Am Abend sind wir zur „woodcraft“ beim Haining, einem völlig neu hergerichteten Herrenhaus in idyllischer Lage an einem See, das Stück für Stück von Freiwilligen restauriert worden ist, um Platz für verschiedenste Veranstaltungen zu liefern, eingeladen. Dort dürfen wir der Arbeit zweier Holzschnitzer beiwohnen, die aus „Rohlingen“ Löffel, Schüssel oder Schuhe fertigen. Einige unserer Schüler und natürlich Werklehrerin Frau Barton dürfen sich selbst in diesem Handwerk üben. Abschließend werden Marshmallows über dem Lagerfeuer angebraten.

 

Mi., 22.04: second day at school and Conservative Club

Der nächste komplette Tag an der High School beginnt mit Hauswirtschaftsunterricht. Die Schüler dürfen sogenannte Scones in 2 verschiedenen Varianten backen und sogar Haggis auf Plätzchen probieren. Dann werden sie im Scottish country dancing eingewiesen, das dabei hilft, das anfängliche Eis zwischen den Jugendlichen beider Nationen endgültig zu brechen.

Am Abend sind wir in der Partnerstadt Plattlings in den ‚Conservative Club‘ eingeladen, wo wir inklusive eines reichhaltigen, wohl schmeckenden Buffets Aufführungen einer örtlichen Jugendtanzgruppe beiwohnen dürfen. Ohne jegliche Hemmungen schließen sich unsere Schüler an und kommen sofort ins Gespräch mit den Einheimischen.

Nachmittags gibt es einen Wettbewerb zwischen verschiedenen gemischten Gruppen über schotttisches Allgemeinwissen, durchgeführt vom Konrektor der Schule. Nachdem erste Mail-Adressen ausgetauscht oder Insta-Kontakte geknüpft worden sind wohnen wir abschließend einem traditionellen Ritual bei, als die Abschlussschüler in Begleitung von Dudelsackmusik aus dem Schulgelände gespielt werden.

 

Do., 23.04.: Edinburgh and ‘longbow archery’

Erste Station in der schottischen Hauptstadt ist die „Camera Obscura“, ein sogenanntes Haus der Illusionen. Dann folgt ein absolutes Muss, der Besuch von Edinburgh Castle: Das Wahrzeichen thront auf dem schroffen Castle Rock wie eine Trutzbehausung. Es ist ohne Zweifel das dominanteste und bei weitem meistbesuchte Bauwerk Schottlands. Direkt vor dem Komplex, auf der so genannten Esplanade, findet seit 1950 jährlich im August das größte Musikfestival Schottlands, das Military Tattoo, statt. Audio-Guides weisen uns über diverse Stationen den Weg durch den weitläufigen Bereich.

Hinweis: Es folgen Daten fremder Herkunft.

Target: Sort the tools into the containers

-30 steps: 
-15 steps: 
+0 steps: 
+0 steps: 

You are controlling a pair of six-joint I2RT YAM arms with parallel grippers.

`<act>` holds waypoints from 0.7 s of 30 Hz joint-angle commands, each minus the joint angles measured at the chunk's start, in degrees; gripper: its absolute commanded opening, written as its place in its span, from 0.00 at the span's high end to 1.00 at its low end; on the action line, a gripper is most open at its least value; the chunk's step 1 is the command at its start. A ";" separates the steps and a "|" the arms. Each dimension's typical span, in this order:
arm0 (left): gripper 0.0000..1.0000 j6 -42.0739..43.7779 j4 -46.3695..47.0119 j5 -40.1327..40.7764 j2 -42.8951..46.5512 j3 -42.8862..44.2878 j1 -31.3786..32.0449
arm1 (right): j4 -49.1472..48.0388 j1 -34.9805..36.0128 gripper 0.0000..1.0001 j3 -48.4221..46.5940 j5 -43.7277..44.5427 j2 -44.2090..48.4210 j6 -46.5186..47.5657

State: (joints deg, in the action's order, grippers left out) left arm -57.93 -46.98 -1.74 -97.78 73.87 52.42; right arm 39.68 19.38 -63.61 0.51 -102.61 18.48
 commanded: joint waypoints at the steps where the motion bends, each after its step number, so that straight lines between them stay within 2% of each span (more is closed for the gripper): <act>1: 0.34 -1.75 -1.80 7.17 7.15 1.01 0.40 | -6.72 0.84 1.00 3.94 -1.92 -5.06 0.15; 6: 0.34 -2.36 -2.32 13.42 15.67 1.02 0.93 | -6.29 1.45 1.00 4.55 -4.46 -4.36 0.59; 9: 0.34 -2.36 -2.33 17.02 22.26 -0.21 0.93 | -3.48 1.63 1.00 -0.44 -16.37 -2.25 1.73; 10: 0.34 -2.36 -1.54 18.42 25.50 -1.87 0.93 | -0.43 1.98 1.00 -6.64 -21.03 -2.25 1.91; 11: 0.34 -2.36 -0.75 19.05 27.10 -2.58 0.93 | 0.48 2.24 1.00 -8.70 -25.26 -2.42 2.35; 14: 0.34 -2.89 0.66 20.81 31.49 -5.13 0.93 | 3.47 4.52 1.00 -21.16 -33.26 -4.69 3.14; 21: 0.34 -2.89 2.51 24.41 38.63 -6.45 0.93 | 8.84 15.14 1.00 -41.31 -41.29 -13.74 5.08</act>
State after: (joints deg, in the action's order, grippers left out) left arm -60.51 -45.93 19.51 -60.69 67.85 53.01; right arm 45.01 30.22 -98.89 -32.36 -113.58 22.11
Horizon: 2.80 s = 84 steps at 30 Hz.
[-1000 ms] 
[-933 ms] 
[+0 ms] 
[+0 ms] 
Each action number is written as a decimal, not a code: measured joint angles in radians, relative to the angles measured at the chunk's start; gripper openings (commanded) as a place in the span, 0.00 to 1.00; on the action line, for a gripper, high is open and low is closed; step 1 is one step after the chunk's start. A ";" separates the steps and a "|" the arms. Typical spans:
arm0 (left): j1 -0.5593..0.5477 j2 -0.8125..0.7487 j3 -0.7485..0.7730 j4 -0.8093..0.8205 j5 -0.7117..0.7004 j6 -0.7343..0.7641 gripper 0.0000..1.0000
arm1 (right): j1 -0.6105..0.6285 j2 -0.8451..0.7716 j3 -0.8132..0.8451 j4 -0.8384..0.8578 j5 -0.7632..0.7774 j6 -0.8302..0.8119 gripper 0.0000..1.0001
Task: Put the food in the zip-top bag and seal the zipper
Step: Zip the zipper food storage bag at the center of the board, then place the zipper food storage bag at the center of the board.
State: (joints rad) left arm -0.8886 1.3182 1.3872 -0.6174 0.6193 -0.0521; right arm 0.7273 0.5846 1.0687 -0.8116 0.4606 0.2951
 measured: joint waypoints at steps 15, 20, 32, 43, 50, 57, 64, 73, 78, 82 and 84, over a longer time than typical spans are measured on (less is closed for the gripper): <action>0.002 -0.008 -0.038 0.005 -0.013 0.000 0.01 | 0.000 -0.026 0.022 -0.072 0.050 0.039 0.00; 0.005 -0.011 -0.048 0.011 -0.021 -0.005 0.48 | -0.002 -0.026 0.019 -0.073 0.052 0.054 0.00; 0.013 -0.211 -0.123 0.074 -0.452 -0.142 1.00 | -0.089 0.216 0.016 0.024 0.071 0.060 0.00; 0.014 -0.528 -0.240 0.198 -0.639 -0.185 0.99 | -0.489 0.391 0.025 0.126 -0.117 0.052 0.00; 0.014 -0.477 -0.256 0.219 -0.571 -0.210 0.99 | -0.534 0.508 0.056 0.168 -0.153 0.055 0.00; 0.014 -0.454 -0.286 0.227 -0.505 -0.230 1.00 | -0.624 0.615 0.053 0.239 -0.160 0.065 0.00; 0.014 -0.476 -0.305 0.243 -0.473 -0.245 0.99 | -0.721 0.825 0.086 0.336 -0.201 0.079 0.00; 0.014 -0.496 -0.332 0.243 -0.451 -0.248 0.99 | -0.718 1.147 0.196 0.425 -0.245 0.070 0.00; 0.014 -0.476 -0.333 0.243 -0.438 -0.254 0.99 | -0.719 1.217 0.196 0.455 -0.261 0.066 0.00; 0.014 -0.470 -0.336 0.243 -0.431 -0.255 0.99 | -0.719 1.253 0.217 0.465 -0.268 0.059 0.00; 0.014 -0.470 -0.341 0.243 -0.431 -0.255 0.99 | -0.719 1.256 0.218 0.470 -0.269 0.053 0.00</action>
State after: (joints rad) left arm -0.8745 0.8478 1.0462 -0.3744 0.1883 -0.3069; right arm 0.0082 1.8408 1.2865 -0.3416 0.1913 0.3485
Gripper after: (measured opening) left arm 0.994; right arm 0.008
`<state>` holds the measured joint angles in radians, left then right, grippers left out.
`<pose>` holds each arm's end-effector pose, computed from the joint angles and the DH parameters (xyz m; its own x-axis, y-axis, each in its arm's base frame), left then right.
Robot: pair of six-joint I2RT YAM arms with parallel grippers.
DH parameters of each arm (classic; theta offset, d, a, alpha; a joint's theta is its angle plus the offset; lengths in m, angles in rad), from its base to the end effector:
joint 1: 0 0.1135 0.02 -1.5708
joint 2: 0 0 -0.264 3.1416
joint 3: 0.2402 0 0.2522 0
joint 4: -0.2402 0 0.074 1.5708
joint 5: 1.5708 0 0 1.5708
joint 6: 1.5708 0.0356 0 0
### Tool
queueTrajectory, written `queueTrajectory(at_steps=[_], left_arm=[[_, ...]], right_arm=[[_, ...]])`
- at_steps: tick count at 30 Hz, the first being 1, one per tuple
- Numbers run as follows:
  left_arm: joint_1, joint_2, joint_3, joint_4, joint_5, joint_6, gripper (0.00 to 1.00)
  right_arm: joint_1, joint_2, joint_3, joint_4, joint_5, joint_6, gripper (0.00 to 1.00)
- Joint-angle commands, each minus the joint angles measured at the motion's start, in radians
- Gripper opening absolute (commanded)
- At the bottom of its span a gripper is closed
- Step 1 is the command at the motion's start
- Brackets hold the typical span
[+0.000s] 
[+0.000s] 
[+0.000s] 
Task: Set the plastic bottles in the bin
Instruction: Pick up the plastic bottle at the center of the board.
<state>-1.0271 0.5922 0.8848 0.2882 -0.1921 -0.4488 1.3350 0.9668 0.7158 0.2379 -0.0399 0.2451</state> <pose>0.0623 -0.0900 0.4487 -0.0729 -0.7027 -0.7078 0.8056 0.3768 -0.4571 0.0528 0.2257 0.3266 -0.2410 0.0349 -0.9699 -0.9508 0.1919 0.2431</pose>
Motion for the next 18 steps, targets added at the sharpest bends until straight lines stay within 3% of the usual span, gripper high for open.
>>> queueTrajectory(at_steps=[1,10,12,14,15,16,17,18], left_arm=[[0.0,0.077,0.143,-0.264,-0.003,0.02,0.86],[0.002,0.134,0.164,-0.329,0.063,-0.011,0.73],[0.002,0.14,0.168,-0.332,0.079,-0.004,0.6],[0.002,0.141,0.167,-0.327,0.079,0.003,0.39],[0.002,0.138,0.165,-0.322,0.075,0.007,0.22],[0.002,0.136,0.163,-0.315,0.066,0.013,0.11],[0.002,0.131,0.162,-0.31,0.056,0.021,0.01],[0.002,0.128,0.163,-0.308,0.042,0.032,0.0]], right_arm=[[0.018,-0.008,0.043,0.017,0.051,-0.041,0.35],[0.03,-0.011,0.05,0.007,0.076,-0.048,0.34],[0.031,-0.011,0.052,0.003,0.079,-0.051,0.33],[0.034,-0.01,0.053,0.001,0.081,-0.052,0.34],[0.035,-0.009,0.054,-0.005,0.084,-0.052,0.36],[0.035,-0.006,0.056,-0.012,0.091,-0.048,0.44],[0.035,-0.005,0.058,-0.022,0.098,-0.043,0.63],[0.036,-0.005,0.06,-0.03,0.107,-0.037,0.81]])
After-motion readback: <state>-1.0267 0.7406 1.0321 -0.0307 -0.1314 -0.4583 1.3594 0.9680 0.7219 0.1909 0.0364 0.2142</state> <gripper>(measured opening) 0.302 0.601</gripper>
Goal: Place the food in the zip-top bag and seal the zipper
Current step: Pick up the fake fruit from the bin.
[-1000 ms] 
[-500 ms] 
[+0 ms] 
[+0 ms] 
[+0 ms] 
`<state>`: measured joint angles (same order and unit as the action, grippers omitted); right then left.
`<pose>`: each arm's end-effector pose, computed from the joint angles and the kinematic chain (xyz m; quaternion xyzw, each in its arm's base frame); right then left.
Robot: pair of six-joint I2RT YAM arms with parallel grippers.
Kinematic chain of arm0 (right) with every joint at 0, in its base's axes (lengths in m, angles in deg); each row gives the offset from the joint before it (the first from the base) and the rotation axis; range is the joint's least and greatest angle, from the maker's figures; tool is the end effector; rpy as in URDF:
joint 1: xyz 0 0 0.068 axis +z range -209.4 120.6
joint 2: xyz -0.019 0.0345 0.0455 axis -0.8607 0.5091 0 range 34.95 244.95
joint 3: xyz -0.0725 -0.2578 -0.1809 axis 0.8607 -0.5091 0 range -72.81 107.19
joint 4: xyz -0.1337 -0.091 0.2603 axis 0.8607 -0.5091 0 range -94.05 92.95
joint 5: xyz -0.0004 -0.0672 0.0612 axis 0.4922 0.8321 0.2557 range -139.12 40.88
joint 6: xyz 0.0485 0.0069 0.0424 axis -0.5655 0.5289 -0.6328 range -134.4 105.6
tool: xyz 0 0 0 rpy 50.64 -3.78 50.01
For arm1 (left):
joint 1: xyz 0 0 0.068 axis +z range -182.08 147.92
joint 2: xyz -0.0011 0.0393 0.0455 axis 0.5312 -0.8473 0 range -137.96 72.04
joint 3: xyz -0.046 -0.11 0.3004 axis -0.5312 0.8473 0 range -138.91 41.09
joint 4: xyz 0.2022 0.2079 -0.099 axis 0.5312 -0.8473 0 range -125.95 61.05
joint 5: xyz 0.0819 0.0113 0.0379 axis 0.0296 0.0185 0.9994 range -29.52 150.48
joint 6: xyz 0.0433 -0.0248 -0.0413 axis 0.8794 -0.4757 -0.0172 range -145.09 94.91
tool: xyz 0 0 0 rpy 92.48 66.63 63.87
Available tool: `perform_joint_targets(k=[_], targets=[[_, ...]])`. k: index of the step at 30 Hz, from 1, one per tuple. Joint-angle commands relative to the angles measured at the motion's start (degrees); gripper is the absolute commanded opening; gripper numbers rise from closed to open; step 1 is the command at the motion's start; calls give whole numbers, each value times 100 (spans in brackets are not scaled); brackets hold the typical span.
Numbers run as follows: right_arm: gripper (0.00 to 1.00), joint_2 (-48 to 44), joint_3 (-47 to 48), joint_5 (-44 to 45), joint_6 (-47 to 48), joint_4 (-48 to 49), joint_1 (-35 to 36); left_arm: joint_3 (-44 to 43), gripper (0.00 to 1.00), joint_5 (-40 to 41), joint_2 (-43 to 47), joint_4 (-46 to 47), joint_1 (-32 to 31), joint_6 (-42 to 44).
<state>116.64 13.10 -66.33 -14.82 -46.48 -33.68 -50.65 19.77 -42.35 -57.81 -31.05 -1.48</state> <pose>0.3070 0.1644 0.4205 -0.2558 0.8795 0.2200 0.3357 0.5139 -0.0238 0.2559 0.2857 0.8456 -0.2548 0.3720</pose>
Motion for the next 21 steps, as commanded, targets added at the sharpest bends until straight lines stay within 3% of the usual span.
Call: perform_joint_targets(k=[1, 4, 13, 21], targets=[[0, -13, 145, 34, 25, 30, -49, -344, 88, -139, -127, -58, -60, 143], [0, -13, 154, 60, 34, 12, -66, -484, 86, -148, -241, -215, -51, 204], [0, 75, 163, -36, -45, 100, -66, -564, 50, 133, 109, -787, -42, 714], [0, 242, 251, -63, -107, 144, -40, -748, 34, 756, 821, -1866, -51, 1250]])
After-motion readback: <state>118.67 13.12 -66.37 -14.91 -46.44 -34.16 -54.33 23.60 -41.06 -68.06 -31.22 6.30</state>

Das Abfeuern der „one o’clock gun“, bekannt aus dem Englischbuch, pünktlich um 13:00, darf natürlich nicht fehlen.

Danach bleibt einige Zeit, um die Stadt mit ihrem besonderen Flair in Gruppen auf eigene Faust zu erkunden.

Am späten Nachmittag nehmen wir an einem weiteren Höhepunkt der Studienfahrt teil. Erneut eingeladen von den „Ettrick Forest Archers“, üben wir uns im Langbogenschießen.  Wir fühlen uns alle ins Mittelalter zurückversetzt und kämpfen mit den Tücken des Geräts. Gar nicht so einfach, doch nach etlichen Übungsversuchen gelingt es den meisten von uns die Scheiben ganz passabel zu treffen. Ein abschließender Wettbewerb rundet einen gelungenen Besuch bei netten Gastgebern ab.

 

Fr., 24.04.: Edinburgh, appointment day, fish & chips und quiz night

Die zweite Etappe in Edinburgh beginnt mit einer Zeitreise durch „Our Dynamic Earth“, einem interaktiven Szenarium über die Entwicklungsgeschichte der Erde. In zum Teil multidimensionalen Vorführungen lernen unsere Schüler einiges über die Zusammensetzung unseres Planeten und wie sie ihn am besten schützen können.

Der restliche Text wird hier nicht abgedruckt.